▶ [Action item]
Please return the data word for word and leave out any picture it contains.
(Beginning of Excerpted data)
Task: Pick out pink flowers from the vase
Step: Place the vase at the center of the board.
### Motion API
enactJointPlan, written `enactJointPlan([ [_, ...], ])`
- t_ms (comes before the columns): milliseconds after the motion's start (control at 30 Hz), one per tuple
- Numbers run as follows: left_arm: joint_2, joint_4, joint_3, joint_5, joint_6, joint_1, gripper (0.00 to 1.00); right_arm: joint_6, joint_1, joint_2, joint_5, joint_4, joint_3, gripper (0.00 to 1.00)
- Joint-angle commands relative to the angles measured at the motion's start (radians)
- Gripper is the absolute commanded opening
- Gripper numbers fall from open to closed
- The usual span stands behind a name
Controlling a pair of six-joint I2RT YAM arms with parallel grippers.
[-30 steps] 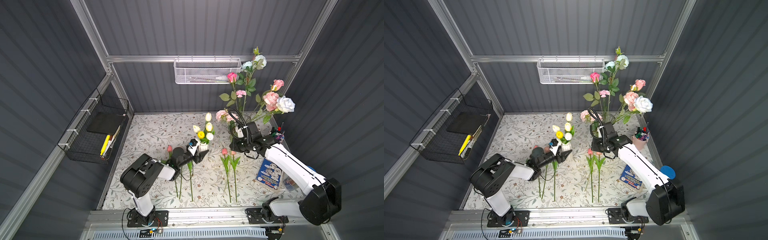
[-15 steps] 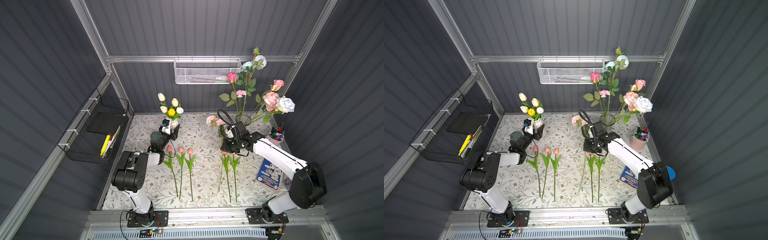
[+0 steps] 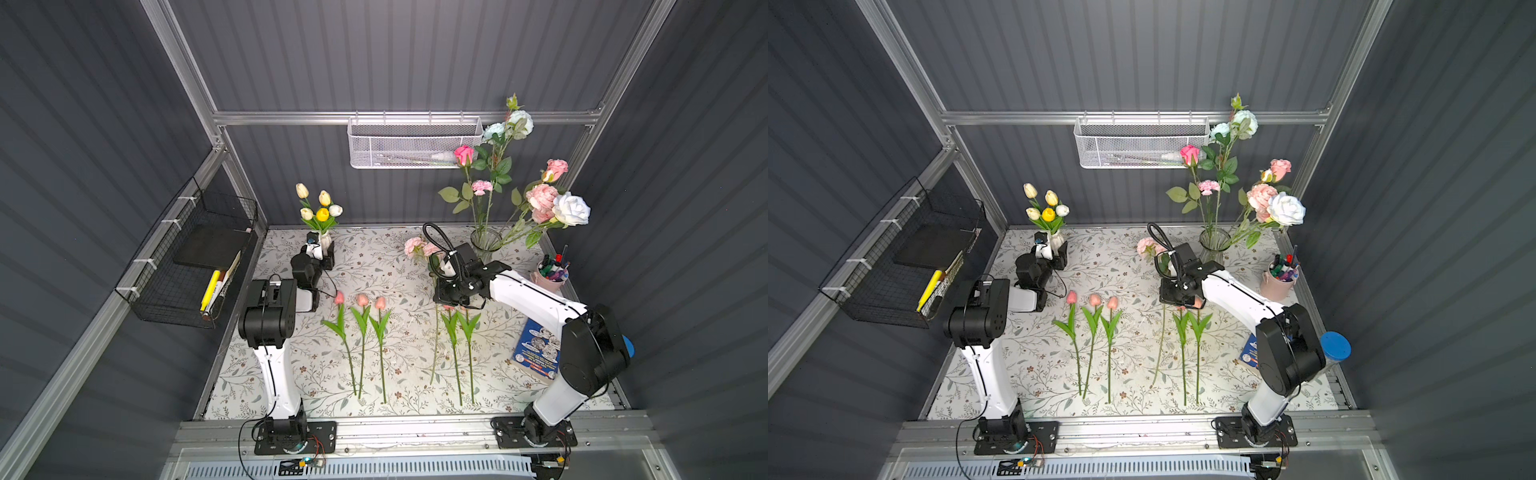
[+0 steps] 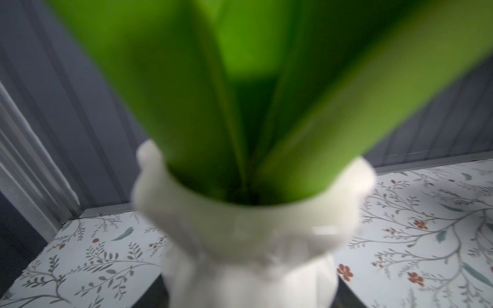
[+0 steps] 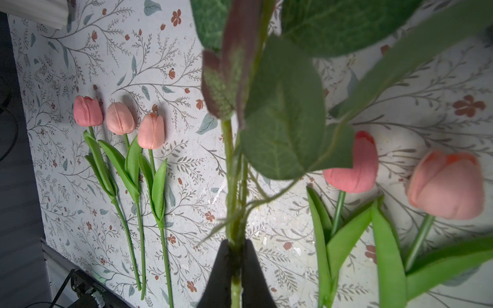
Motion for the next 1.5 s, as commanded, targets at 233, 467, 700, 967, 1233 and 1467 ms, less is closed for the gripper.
enactJointPlan([
  [233, 0.034, 0.152, 0.039, 0.027, -0.008, 0.029, 0.40, -0.018, 0.017, 0.098, 0.008, 0.070, -0.033, 0.00],
  [467, 0.040, 0.158, 0.027, 0.032, -0.011, 0.030, 0.41, -0.034, 0.019, 0.154, 0.040, 0.094, -0.078, 0.00],
  [700, 0.049, 0.166, 0.012, 0.028, -0.017, 0.031, 0.42, -0.053, 0.018, 0.175, 0.066, 0.075, -0.065, 0.24],
  [967, 0.069, 0.173, 0.008, 0.042, -0.019, 0.031, 0.45, -0.064, 0.018, 0.050, 0.143, 0.002, -0.041, 0.52],
  [1233, 0.081, 0.212, -0.029, 0.043, -0.027, 0.031, 0.68, -0.076, 0.018, -0.053, 0.153, -0.035, -0.030, 0.62],
  [1467, 0.038, 0.238, -0.072, 0.018, -0.041, 0.032, 0.99, -0.080, 0.019, -0.047, 0.141, -0.049, -0.035, 0.59],
])
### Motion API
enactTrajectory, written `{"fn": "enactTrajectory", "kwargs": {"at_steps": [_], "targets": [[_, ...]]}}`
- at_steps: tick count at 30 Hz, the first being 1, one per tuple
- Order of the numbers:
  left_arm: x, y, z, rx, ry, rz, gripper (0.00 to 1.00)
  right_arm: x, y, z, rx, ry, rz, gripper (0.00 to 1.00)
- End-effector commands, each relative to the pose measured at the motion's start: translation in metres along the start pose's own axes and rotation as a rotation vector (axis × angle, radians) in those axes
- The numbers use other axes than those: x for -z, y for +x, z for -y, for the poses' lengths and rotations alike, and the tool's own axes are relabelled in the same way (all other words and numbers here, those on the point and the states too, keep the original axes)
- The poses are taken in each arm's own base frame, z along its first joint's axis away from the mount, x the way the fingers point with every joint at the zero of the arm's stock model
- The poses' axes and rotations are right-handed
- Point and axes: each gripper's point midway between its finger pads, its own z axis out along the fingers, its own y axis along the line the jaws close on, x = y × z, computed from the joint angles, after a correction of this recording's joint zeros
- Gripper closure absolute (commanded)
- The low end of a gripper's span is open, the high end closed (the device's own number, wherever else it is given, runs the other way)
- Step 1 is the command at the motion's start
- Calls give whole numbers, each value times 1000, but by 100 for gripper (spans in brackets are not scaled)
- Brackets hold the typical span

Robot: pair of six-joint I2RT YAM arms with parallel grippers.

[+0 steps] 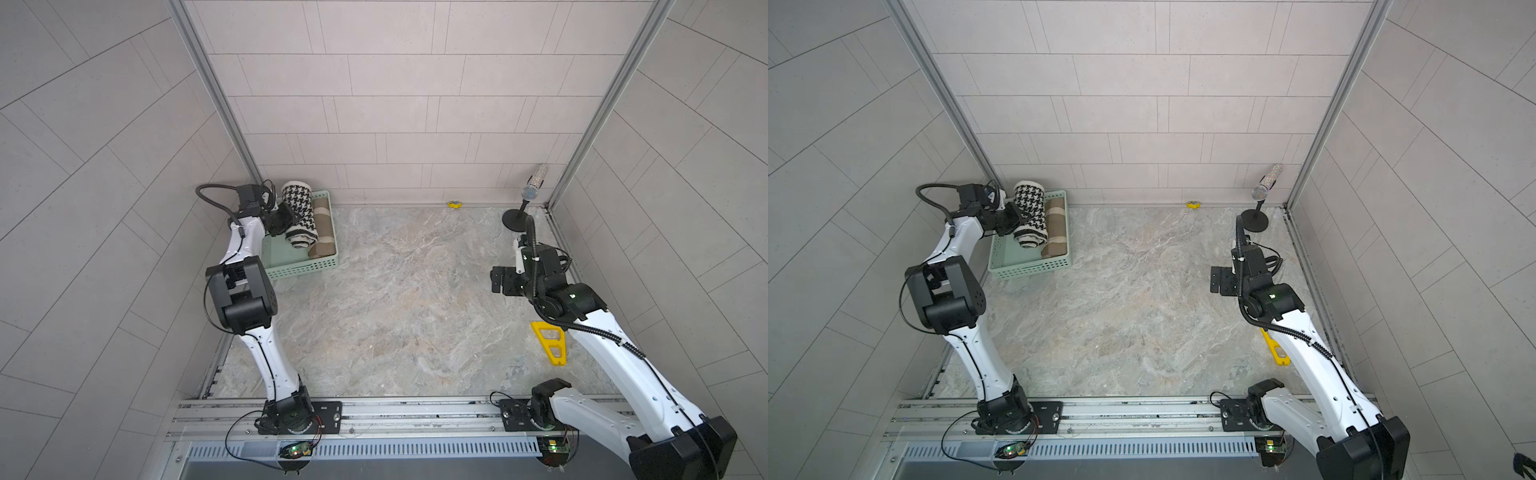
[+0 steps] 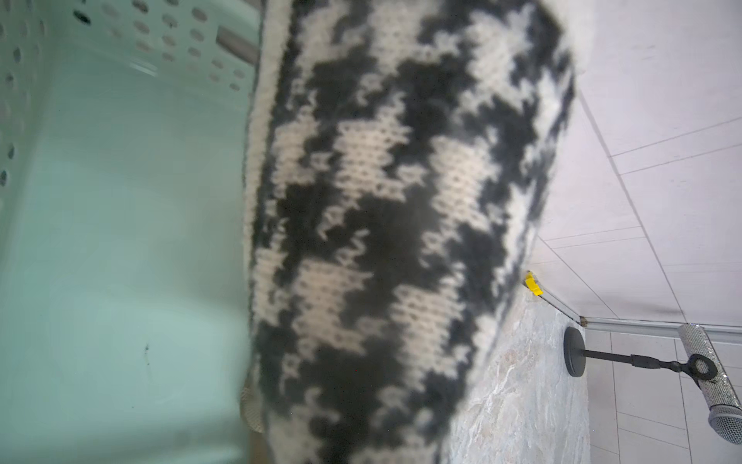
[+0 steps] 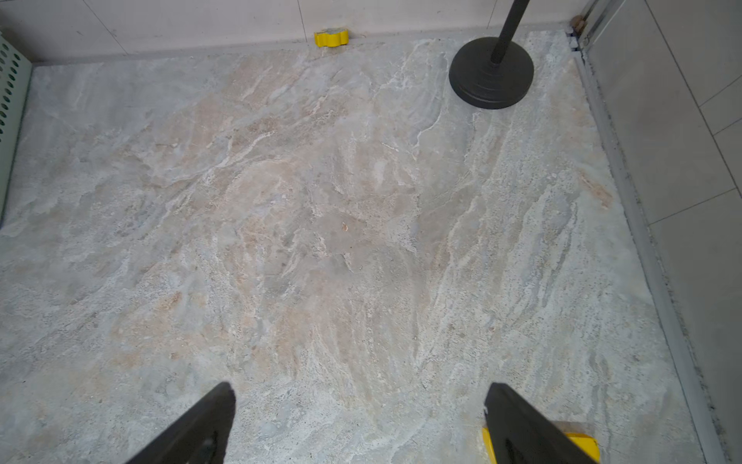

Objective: Roll up the scarf and place it into the basket
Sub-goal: Place the scarf in the basket.

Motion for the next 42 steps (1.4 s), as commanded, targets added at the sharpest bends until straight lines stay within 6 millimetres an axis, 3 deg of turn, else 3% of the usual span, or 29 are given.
{"fn": "enactTrajectory", "kwargs": {"at_steps": [1,7,18,20,23,25,28,36,40,42], "targets": [[-5,-3,-9,-23,19,-44,100,4,6,12,6,58,-12,0],[-35,11,-63,0,-105,-143,100,4,4,18,10,97,-14,0],[-48,31,-131,27,-368,-233,100,-2,1,15,3,98,-28,0],[-49,34,-139,43,-404,-236,96,-1,0,16,1,98,-25,0],[-49,34,-141,70,-410,-230,84,-1,0,17,2,102,-25,0],[-47,32,-138,85,-403,-223,57,-2,2,17,4,105,-31,0],[-37,23,-130,86,-398,-193,36,-3,4,17,6,103,-36,0],[7,-9,-101,47,-430,-74,10,-1,-2,14,4,89,-19,0],[31,-19,-91,44,-459,-10,0,0,-3,15,8,92,-12,0],[42,-25,-83,36,-459,18,0,0,-2,16,9,99,-12,0]]}}
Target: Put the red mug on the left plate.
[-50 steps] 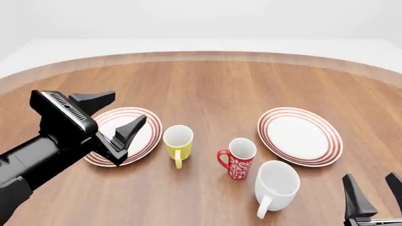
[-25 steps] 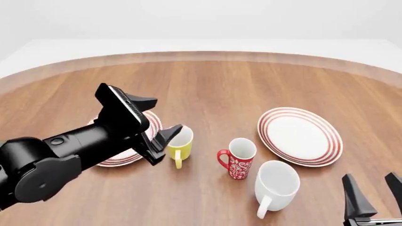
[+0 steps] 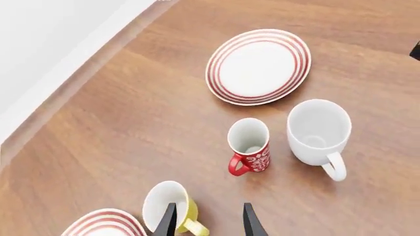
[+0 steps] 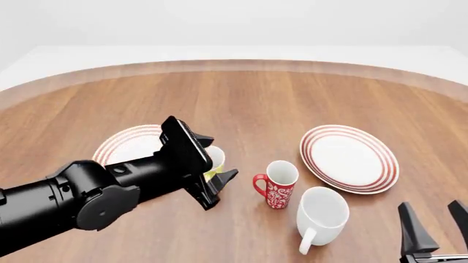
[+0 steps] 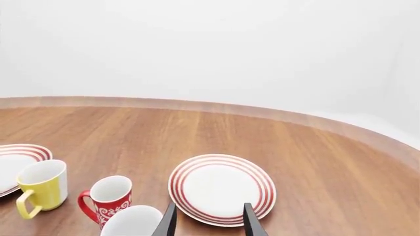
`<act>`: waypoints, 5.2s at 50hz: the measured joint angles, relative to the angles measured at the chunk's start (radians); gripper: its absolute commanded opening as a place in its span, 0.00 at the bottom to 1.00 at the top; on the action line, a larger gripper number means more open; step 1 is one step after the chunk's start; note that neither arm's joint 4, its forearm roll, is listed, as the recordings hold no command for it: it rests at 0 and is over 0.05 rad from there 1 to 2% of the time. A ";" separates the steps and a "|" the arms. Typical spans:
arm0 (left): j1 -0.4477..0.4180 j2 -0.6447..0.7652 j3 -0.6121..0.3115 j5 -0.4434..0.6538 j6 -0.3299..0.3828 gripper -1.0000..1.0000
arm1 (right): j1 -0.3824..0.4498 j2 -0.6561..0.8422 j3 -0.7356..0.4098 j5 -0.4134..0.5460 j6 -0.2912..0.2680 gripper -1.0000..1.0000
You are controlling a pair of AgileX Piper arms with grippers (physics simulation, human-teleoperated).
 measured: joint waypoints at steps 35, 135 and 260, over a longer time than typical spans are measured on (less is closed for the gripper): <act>-0.096 0.181 -0.008 -0.044 0.014 1.00 | 0.005 0.000 -0.003 -0.002 -0.002 1.00; -0.030 0.519 -0.214 -0.094 0.069 1.00 | 0.005 0.000 0.000 -0.023 0.013 1.00; 0.026 0.477 -0.256 -0.088 0.057 0.00 | 0.003 0.000 0.002 -0.035 0.005 1.00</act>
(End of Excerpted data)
▶ [Reply to the task]
Task: Pick out pink flowers from the vase
Step: Place the vase at the center of the board.
### Motion API
enactJointPlan, written `enactJointPlan([ [_, ...], ])`
- t_ms (comes before the columns): milliseconds after the motion's start (control at 30 Hz), one per tuple
- Numbers run as follows: left_arm: joint_2, joint_4, joint_3, joint_5, joint_6, joint_1, gripper (0.00 to 1.00); right_arm: joint_6, joint_1, joint_2, joint_5, joint_4, joint_3, gripper (0.00 to 1.00)
- Joint-angle commands relative to the angles measured at the motion's start (radians)
- Gripper is the absolute commanded opening
- Gripper numbers fall from open to closed
- The usual span stands behind a name
Controlling a pair of six-joint I2RT YAM arms with parallel grippers.
[-30 steps] 
[-15 steps] 
[+0 steps] 
[+0 steps] 
[+0 steps] 
Motion for the next 1.5 s, as commanded, targets at 233, 467, 700, 967, 1233 and 1467 ms, less is closed for the gripper.
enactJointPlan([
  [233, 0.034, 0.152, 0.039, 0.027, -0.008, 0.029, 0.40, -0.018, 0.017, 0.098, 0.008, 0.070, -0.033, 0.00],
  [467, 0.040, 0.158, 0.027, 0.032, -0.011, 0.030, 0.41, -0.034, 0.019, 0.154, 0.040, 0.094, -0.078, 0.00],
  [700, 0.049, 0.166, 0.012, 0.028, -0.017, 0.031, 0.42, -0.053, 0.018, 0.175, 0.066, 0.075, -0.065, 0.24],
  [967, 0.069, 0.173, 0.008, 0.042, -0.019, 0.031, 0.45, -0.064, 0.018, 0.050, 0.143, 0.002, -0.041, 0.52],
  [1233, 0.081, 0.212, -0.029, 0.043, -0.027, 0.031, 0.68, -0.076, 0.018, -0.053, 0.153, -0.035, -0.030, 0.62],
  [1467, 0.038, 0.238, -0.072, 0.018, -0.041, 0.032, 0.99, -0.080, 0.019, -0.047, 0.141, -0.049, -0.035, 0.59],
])
### Motion API
enactTrajectory, written `{"fn": "enactTrajectory", "kwargs": {"at_steps": [_], "targets": [[_, ...]]}}`
- at_steps: tick count at 30 Hz, the first being 1, one per tuple
- Order of the numbers:
  left_arm: x, y, z, rx, ry, rz, gripper (0.00 to 1.00)
  right_arm: x, y, z, rx, ry, rz, gripper (0.00 to 1.00)
- End-effector commands, each relative to the pose measured at the motion's start: translation in metres along the start pose's own axes and rotation as a rotation vector (axis × angle, radians) in those axes
- The numbers use other axes than those: x for -z, y for +x, z for -y, for the poses' lengths and rotations alike, and the tool's own axes are relabelled in the same way (all other words and numbers here, those on the point and the states too, keep the original axes)
- The poses are taken in each arm's own base frame, z along its first joint's axis away from the mount, x the way the fingers point with every joint at the zero of the arm's stock model
- The poses' axes and rotations are right-handed
- Point and axes: each gripper's point midway between its finger pads, its own z axis out along the fingers, its own y axis along the line the jaws close on, x = y × z, computed from the joint angles, after a correction of this recording's joint zeros
- Gripper closure absolute (commanded)
- The low end of a gripper's span is open, the high end closed (the device's own number, wherever else it is given, runs the other way)
- Step 1 is the command at the motion's start
- Calls give whole numbers, each value times 1000, but by 100 for gripper (spans in brackets are not scaled)
- Brackets hold the typical span

Robot: pair of six-joint I2RT YAM arms with parallel grippers.

[+0 steps] 
[+0 steps] 
[+0 steps] 

Objective: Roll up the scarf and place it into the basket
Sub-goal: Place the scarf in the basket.

Motion for the next 42 steps (1.4 s), as commanded, targets added at the sharpest bends until straight lines stay within 6 millimetres an axis, 3 deg of turn, else 3% of the usual span, or 29 are given.
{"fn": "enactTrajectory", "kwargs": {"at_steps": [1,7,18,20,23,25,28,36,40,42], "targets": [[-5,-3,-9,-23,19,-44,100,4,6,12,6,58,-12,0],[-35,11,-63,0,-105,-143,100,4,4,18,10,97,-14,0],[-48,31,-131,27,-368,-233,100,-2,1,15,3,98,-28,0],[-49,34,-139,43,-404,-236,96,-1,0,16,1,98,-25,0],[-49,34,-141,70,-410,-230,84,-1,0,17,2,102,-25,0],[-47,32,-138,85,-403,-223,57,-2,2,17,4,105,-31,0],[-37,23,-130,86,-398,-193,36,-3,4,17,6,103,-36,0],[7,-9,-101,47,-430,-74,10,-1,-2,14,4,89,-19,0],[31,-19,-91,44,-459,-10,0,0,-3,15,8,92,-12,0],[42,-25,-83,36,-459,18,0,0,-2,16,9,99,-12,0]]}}
Target: Put the red mug on the left plate.
[-50 steps] 
[-25 steps] 
[+0 steps] 
[+0 steps] 
[+0 steps] 
`<act>`: waypoints, 5.2s at 50hz: the measured joint angles, relative to the angles measured at the chunk's start (radians); gripper: its absolute commanded opening as a place in its span, 0.00 at the bottom to 1.00 at the top; on the action line, a larger gripper number means more open; step 1 is one step after the chunk's start; note that neither arm's joint 4, its forearm roll, is listed, as the recordings hold no command for it: it rests at 0 and is over 0.05 rad from there 1 to 2% of the time. A ";" separates the steps and a "|" the arms. Typical spans:
arm0 (left): j1 -0.4477..0.4180 j2 -0.6447..0.7652 j3 -0.6121..0.3115 j5 -0.4434..0.6538 j6 -0.3299..0.3828 gripper -1.0000..1.0000
arm1 (right): j1 -0.3824..0.4498 j2 -0.6561..0.8422 j3 -0.7356..0.4098 j5 -0.4134..0.5460 j6 -0.2912..0.2680 gripper -1.0000..1.0000
You are controlling a pair of AgileX Piper arms with grippers (physics simulation, human-teleoperated).
 measured: joint waypoints at steps 35, 135 and 260, over a longer time than typical spans are measured on (less is closed for the gripper): <act>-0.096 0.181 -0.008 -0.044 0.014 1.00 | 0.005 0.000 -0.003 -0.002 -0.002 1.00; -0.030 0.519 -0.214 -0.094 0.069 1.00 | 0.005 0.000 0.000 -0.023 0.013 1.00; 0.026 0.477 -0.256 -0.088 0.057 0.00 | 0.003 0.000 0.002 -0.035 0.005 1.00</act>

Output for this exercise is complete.